▸ Problem details:
Return every line of the listing exactly as written.

▸ Source data:
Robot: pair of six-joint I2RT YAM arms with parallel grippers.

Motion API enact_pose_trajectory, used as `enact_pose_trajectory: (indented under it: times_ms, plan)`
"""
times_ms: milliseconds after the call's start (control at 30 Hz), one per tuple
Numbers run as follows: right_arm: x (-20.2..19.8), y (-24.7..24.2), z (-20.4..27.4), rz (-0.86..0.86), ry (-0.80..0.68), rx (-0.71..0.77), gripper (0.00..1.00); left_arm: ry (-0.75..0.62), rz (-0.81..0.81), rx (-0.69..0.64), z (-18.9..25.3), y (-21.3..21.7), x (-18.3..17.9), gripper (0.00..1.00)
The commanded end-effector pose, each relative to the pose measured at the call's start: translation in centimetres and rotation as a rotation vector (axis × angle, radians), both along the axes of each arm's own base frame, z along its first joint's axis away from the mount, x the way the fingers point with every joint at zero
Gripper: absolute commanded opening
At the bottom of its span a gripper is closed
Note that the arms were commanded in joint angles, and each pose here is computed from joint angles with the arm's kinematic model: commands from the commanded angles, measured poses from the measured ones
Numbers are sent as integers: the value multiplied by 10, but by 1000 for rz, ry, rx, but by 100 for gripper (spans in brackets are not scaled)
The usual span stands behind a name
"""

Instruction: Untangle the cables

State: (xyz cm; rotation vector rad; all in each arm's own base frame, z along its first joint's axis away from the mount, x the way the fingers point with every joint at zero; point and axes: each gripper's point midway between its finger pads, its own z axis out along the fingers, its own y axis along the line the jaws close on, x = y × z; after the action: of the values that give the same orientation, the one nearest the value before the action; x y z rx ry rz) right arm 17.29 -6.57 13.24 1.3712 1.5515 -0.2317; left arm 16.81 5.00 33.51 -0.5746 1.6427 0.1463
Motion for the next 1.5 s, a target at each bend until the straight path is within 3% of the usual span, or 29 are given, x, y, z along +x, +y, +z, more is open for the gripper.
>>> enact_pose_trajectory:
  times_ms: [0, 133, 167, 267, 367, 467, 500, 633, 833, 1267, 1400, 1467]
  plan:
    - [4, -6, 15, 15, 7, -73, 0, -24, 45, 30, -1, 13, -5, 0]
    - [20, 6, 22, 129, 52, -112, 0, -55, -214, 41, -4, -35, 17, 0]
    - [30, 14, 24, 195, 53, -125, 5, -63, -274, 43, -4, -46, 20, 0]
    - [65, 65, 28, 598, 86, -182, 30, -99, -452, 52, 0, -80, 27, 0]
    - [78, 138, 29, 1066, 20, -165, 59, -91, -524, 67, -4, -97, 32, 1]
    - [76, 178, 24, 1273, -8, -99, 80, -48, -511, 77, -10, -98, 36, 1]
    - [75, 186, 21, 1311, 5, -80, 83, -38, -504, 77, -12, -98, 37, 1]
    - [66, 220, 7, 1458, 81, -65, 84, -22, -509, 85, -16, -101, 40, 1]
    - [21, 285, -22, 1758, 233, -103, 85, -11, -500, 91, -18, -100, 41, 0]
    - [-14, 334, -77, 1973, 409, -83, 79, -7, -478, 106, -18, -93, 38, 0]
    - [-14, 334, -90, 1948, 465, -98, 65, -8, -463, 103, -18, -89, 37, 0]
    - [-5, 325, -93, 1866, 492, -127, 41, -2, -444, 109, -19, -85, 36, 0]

▸ Result of this exercise:
Robot: pair of six-joint I2RT YAM arms with parallel grippers.

Motion API enact_pose_trajectory, used as `enact_pose_trajectory: (indented under it: times_ms, plan)`
"""
times_ms: milliseconds after the call's start (control at 30 Hz), one per tuple
Numbers run as follows: right_arm: x (-20.2..19.8), y (-24.7..24.2), z (-20.4..27.4), rz (-0.86..0.86), ry (-0.80..0.68), rx (-0.71..0.77), gripper (0.00..1.00); left_arm: ry (-0.75..0.62), rz (-0.81..0.81), rx (-0.69..0.64), z (-18.9..25.3), y (-21.3..21.7), x (-18.3..17.9), gripper (0.00..1.00)
The commanded end-effector pose, each relative to the pose measured at the call's start: translation in centimetres and rotation as a rotation vector (axis × angle, radians), both along the axes of each arm's own base frame, z along its first joint's axis away from the mount, x the way the fingers point with every joint at zero
Gripper: absolute commanded opening
At the bottom of its span a gripper is closed
Note that the arms were commanded in joint angles, and each pose here is computed from joint angles with the arm's kinematic model: commands from the commanded angles, measured poses from the measured ones
Numbers are sent as integers: the value multiplied by 10, but by 1000 for rz, ry, rx, but by 100 for gripper (spans in brackets are not scaled)
The usual span stands behind a name
"""

Instruction: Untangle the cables

State: (xyz cm; rotation vector rad; all in each arm's own base frame, z along its first joint's axis away from the mount, x the way the fingers point with every joint at zero; point and axes: each gripper's point midway between its finger pads, its own z axis out along the fingers, its own y axis along the line the jaws close on, x = y × z; after the action: of the values that give the same orientation, the one nearest the value before the action; x y z rx ry rz) right arm 17.29 -6.57 13.24 1.3712 1.5515 -0.2317; left arm 16.81 5.00 33.51 -0.5746 1.6427 0.1463
Motion for the next 1.5 s, a target at each bend until the straight path is within 3% of the usual span, or 29 are given, x, y, z along +x, +y, +z, more is open for the gripper.
>>> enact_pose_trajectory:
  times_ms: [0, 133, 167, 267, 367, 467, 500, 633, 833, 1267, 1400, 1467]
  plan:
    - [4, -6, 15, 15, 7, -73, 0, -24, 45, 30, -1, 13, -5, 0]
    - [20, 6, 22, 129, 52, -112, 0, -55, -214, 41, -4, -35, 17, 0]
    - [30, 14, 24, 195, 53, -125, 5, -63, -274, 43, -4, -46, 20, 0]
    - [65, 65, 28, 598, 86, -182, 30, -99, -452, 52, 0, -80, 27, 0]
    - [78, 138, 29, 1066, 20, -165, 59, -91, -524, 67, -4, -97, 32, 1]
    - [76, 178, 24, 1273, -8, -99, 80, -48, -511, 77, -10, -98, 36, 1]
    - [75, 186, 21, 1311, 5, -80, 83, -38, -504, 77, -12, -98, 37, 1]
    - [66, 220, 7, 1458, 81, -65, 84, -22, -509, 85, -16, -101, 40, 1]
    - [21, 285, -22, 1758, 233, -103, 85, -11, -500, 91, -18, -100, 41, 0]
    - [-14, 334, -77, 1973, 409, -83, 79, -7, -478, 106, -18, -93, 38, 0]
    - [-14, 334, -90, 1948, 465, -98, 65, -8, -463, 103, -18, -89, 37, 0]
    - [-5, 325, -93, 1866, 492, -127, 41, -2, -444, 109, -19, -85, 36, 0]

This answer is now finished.